A significant feature of the project is the granting of a portion of the land area on a 99-year lease to the Chinese firm which made the unsolicited proposal. The base price of the land is being estimated at US$ 24 million or more than three billion rupees. The Sri Lanka Ports Authority (SLPA) is to be allocated 125 hectares including 62 hectares which is saleable. Strategic Development Project status will be given to this new venture. The SLPA is to be exempted from licence fee, royalty fees and buyers of their land will be exempt from the Property Transfer Tax (or Land Tax) and Stamp Duty. The Government will transfer the reclaimed land to the SLPA as a “free gift.” The SLPA has ahead of approval by the Cabinet signed a memorandum of understanding with the Chinese firm. This was after a Standing Cabinet Appointed Review Committee (SCARC) gave it instructions. A Technical Evaluation Committee (TEC) is now evaluating the project.

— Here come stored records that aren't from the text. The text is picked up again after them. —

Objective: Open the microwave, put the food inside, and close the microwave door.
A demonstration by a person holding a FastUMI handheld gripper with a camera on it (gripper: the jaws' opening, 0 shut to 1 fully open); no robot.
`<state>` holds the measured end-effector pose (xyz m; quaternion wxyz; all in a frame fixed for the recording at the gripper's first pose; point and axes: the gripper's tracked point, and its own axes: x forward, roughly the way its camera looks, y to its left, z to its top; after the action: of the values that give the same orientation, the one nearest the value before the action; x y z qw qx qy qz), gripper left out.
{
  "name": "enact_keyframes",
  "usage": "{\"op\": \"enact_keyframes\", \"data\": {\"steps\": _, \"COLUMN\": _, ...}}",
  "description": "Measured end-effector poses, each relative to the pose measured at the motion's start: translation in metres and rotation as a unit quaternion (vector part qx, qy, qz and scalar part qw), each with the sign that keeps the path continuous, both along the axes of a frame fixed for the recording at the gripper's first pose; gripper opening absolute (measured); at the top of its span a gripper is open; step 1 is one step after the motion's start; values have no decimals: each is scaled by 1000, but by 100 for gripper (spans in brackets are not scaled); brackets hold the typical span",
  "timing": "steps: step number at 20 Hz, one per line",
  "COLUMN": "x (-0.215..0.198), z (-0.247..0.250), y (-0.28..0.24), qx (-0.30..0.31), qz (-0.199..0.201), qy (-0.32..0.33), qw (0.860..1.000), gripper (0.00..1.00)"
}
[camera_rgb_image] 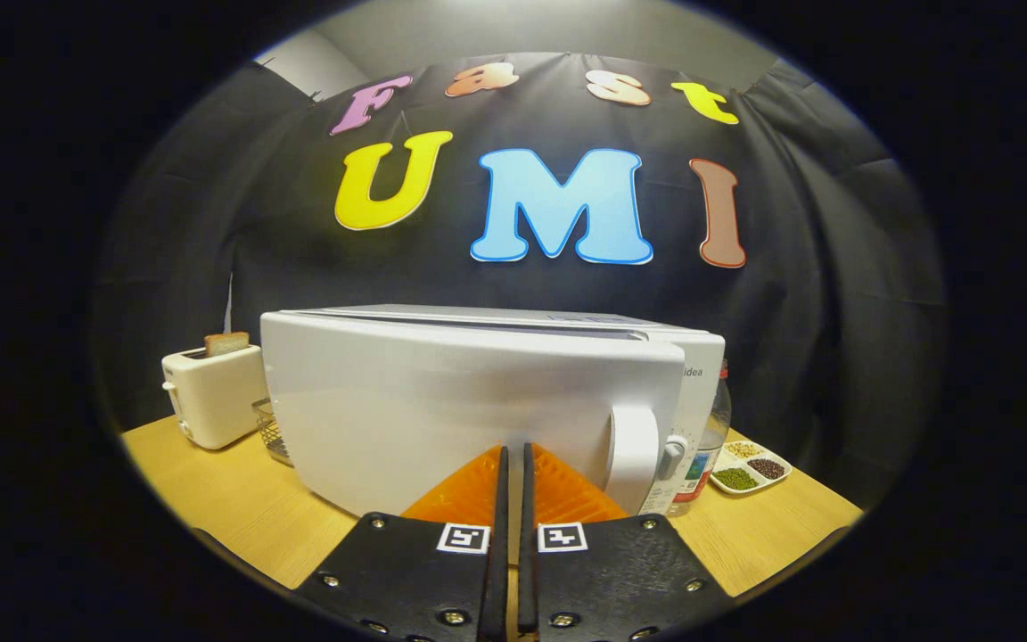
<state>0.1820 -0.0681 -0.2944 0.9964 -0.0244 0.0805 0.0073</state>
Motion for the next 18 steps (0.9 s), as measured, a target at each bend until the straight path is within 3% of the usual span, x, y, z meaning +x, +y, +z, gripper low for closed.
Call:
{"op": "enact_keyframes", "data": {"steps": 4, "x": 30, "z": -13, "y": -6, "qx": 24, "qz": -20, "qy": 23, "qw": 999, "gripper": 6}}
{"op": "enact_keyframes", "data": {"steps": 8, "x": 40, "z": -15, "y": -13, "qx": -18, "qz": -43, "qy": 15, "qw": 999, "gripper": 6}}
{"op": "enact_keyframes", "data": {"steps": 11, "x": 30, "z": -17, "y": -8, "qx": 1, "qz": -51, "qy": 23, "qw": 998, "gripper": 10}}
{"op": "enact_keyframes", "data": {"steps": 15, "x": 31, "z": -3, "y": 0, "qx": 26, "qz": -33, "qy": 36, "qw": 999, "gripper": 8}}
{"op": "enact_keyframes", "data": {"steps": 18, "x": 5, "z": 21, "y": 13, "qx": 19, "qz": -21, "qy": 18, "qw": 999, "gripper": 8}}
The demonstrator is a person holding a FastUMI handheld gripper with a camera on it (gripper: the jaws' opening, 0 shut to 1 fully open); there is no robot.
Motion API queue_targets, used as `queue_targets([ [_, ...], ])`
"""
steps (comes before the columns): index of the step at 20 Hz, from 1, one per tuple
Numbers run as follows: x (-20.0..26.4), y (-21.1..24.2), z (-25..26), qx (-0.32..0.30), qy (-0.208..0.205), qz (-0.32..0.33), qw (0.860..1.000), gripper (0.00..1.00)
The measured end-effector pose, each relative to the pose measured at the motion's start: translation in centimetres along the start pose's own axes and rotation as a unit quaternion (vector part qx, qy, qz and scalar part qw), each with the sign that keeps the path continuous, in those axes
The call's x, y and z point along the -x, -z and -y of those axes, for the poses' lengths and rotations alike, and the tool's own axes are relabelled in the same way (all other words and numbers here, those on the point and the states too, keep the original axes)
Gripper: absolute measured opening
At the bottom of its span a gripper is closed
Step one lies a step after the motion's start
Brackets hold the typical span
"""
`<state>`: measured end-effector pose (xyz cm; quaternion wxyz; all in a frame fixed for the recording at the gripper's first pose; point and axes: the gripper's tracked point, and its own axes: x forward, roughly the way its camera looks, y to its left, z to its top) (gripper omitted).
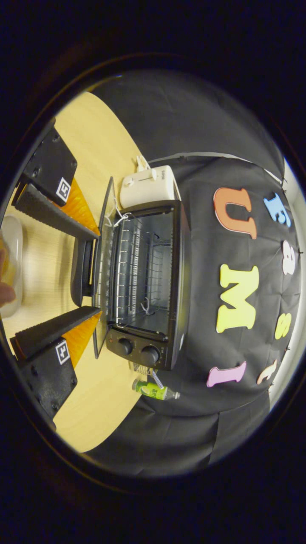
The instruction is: Open the toaster oven, put the food inside, and close the toaster oven door.
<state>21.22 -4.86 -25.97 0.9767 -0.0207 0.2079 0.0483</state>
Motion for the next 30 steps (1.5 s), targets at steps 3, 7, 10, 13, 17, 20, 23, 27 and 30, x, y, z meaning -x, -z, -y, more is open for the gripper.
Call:
queue_targets([
  [3, 0.1, 1.9, 0.3, -0.015, -0.002, -0.036, 0.999, 1.0],
  [7, 1.3, 1.6, 0.5, -0.018, 0.0, -0.039, 0.999, 1.0],
  [10, 4.6, 0.3, 1.1, -0.017, 0.02, -0.023, 0.999, 1.0],
  [13, 9.3, -0.8, 0.5, -0.039, 0.034, -0.002, 0.999, 1.0],
  [17, 15.0, -1.8, 0.3, -0.052, 0.051, 0.026, 0.997, 1.0],
  [20, 16.4, -0.3, 0.0, -0.06, 0.056, 0.022, 0.996, 1.0],
  [23, 16.9, 2.8, -0.5, -0.077, 0.056, -0.006, 0.995, 1.0],
  [27, 15.0, 7.6, -0.4, -0.095, 0.078, -0.051, 0.991, 1.0],
  [30, 13.8, 10.8, -0.9, -0.112, 0.08, -0.096, 0.986, 0.99],
])
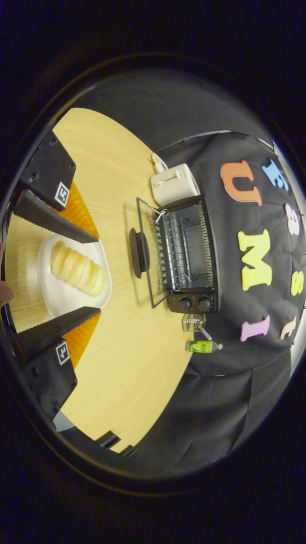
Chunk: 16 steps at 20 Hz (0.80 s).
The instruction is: Open the toaster oven, put the food inside, and close the toaster oven door.
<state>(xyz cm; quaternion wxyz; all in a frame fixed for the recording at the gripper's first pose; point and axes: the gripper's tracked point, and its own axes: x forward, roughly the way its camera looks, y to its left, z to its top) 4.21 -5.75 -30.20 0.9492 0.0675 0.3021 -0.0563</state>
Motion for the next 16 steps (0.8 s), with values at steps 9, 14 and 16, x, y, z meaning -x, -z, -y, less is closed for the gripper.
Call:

The Government has also given approval to three different Chinese companies – China National Aero-Technology International Engineering Corporation (CATIC – ENG), Xi’an Dagang Road Machinery Co. Ltd. (DAGANG) and Hunan Construction Engineering Group Corporation (HUNAN) – to undertake its Priority Roads Phase 1 Lot 2. Work will be carried out with funding to the tune of US$ 200 million or more than Rs. 2.5 billion from the China Development Bank Company Ltd (CDB0). The Chinese company has also granted a further US$ 300 million or more than Rs. 38 billion for phase 3 of the Priority Roads Project.
The roads that come under US$ 200 million Chinese CDB assistance (Phase 1 Lot 2) are Narandeniya-Hakmana road (11.95 kilometres), Ayagama-Egaloya road (23 kilometres), Mawanella- Hemmathagama-Gampola road (26 kilometres) and Hatton-Maskeliya-Delhousie road (31.80 kilometres). The China National Technical Import and Export Corporation has been awarded the contract for the extension of the southern expressway from Pinnaduwa (Galle) to Godagama. The Government has also decided to convert the present Foreign Bureau of Employment in Dambulla into a fully equipped Migrant Resource Centre at a cost of more than Rs. 391 million. The idea is to make available assistance to those in the area to obtain overseas job opportunities.
The coming fortnight will see most political parties busy choosing candidates for the Southern and Western Provincial Council polls. Whilst most of the opposition parties would have to do some tight ropewalking on issues before Geneva, it is more difficult for the UPFA. There is a strong message in the US refusal to publicly take down the tweet accusing the Army of shelling civilians.
With the Government’s foreign policy mechanism in tatters, it would be a tough task ahead.